Your framing quietly swaps “some people misunderstand the tech” for “therefore the tech itself is misunderstood in kind.” That’s a rhetorical move, not an argument. Yes, lots of people are confused. That has no bearing on whether the system internally models structure or just parrots. The horse didn’t suddenly keep solving arithmetic when the cues were removed. These systems do.
The “it’s about the people” point also cuts the wrong way. In Clever Hans, experts were convinced until adversarial controls were applied. With LLMs, the more adversarial the evaluation gets, the clearer the internal structure becomes. The failure modes sharpen. You start seeing confidence calibration errors, missing constraints, reasoning depth limits, and brittleness under distribution shift. Those are not illusions created by observers. They’re properties of the system under stress.
You’re also glossing over a key asymmetry. Hans never generalized. He didn’t get better at new tasks with minor scaffolding. He didn’t improve when the problem was decomposed. He didn’t degrade gracefully as difficulty increased. LLMs do all of these things, and in ways that correlate with architectural changes and training regimes. That’s not how self-deception looks. That’s how systems with internal representations behave.

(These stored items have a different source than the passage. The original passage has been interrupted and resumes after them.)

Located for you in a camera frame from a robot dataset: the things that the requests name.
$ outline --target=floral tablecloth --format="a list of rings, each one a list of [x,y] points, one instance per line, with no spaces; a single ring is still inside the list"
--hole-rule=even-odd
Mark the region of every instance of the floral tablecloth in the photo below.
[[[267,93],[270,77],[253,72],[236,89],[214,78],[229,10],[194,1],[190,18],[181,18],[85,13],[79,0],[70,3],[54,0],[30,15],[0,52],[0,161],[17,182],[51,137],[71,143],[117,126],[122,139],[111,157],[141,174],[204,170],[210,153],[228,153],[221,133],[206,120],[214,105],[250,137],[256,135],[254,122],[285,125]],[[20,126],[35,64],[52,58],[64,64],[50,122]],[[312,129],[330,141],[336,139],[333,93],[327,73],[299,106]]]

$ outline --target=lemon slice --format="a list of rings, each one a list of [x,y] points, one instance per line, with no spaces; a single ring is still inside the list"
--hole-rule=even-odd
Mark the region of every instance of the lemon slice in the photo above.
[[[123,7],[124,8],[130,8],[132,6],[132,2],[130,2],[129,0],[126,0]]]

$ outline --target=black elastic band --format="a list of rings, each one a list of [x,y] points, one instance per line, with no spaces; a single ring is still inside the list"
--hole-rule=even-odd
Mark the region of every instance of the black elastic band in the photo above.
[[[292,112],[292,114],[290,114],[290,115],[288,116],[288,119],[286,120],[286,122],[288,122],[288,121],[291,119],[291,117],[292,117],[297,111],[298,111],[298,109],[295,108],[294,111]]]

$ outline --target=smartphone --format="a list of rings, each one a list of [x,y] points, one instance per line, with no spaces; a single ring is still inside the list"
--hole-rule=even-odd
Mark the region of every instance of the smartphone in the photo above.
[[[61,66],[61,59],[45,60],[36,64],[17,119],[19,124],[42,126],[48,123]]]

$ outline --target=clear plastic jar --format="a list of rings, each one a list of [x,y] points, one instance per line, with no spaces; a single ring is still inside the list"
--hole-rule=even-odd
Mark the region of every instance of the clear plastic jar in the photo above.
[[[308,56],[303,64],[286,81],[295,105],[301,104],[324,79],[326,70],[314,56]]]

I’ll be blunt but polite here: invoking Clever Hans at this stage is not adversarial rigor, it’s a reflex. It’s what you reach for when something feels too capable to be comfortable but you don’t have a concrete failure mechanism to point at. Engineers don’t stop at “people can be fooled.” They ask “what happens when I remove the channel that could be doing the fooling?” That experiment has already been run.
If your claim is “LLMs are unreliable for certain classes of problems,” that’s true and boring. If your claim is “this is all an illusion caused by human pattern-matching,” then you need to explain why the illusion survives automated checks, blind evaluation, distribution shift, and tool-mediated execution. Until then, the Hans analogy isn’t skeptical. It’s nostalgic.